Overview
Externally managed content (EMC)
Externally managed content is content that is provided by trusted providers and is merged in unreviewed. Currently, we support three types of externally managed content:
- Preferred names / labels. If a partner organisation of Monarch has a certain preference for a name this can be recorded as part of the metadata.
- Cross-references and linkouts. Partner organisations can provide cross-references and linkout to important resources related to a disease.
- Subsets. Partner organisations can provide subset information to Mondo. This is used in a variety of ways, such as:
- NORD declares which diseases it consideres "rare"
- Open Targets declares which diseases are used for their drug-prediction framework
Typical workflows
- External provider provides a TSV. (Ideally they use the same template that NORD uses - see
src/ontology/external/nord.robot.tsv
). - We pull it in and turn it into a ROBOT template and transform it to owl.
QC system
We have implemented a full QC system for EMC here: https://github.com/monarch-initiative/mondo-ingest/pull/628.
It works like this:
- A check is added to
src/ontology/config/robot_report_external_content.txt
(this is a standard ROBOT profile.txt).
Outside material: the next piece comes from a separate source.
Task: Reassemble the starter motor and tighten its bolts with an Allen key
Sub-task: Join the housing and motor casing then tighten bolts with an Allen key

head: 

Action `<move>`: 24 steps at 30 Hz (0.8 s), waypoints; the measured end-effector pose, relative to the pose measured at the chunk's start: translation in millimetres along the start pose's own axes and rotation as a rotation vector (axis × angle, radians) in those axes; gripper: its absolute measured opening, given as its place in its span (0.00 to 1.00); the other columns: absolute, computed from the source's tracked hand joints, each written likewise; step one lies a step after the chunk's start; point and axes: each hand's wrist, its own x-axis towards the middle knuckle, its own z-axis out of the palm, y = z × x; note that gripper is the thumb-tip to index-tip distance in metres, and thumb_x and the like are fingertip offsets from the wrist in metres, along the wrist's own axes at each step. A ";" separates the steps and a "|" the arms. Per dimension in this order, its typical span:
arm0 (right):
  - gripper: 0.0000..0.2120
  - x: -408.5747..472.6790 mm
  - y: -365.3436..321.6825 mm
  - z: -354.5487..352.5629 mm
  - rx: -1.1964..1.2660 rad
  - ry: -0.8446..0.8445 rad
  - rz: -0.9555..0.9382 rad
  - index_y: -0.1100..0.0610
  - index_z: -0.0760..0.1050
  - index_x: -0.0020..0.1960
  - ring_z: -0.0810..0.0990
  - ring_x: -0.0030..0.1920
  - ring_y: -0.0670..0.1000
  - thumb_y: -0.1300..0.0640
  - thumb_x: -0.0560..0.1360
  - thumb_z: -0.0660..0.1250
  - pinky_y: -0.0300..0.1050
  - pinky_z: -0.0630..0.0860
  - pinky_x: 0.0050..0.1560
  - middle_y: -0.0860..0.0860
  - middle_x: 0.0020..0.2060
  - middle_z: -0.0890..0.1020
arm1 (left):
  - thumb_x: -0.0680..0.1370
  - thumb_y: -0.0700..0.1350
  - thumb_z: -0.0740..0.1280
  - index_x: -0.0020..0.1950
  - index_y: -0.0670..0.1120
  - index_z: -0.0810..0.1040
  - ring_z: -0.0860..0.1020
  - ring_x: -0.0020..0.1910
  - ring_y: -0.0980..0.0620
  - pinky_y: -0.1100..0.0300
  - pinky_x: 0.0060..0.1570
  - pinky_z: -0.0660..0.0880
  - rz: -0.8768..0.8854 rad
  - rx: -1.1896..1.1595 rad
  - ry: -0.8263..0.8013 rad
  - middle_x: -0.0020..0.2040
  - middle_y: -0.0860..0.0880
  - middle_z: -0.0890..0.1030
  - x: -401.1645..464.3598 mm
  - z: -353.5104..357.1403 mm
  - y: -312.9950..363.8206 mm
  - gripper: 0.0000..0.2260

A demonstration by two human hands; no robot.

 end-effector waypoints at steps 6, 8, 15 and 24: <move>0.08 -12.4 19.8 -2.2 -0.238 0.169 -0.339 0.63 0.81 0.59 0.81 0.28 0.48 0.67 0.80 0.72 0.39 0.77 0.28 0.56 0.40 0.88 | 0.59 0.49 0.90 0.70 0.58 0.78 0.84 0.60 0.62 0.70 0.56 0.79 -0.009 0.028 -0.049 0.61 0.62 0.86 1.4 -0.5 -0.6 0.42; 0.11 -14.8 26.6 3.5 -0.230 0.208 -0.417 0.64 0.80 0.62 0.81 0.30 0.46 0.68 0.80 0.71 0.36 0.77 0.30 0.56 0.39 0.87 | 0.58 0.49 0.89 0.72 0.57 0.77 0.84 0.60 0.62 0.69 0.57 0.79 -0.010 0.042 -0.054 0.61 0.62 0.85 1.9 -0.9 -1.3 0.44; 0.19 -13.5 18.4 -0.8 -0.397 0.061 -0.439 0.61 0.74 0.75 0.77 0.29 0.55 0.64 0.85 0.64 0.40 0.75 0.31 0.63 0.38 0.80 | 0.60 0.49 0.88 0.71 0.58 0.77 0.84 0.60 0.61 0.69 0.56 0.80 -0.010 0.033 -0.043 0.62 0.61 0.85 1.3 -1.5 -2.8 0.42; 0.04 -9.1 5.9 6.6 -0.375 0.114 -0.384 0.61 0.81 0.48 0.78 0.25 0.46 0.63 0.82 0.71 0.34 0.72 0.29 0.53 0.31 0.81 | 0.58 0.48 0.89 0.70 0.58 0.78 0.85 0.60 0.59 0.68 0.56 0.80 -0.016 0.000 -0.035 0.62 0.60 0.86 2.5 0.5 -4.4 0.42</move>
This check must confirm to the ROBOT report formatting requirements, e.g. return exactly three variables (?entity
,?propert
,?value
). - The QC system first transforms the externally managed content to OWL, then it tests it against the ROBOT report, then it removes any ID - value combination identified to to be problematic by the QC. Note: Right now all EMCs are checked at once, and the QC system cant know for sure where which value has originally come from. This is usually a reasonable assumption, but may occassionally lead to false positives, i.e. where a value that is correct in one source was indeed correct in another. The most likely scenario is that two sources say "X" is a synonym, but source A says "narrow" and source B says "broad" - the QC system will remove them both as it cannot distinguish from the check alone which is the offending one.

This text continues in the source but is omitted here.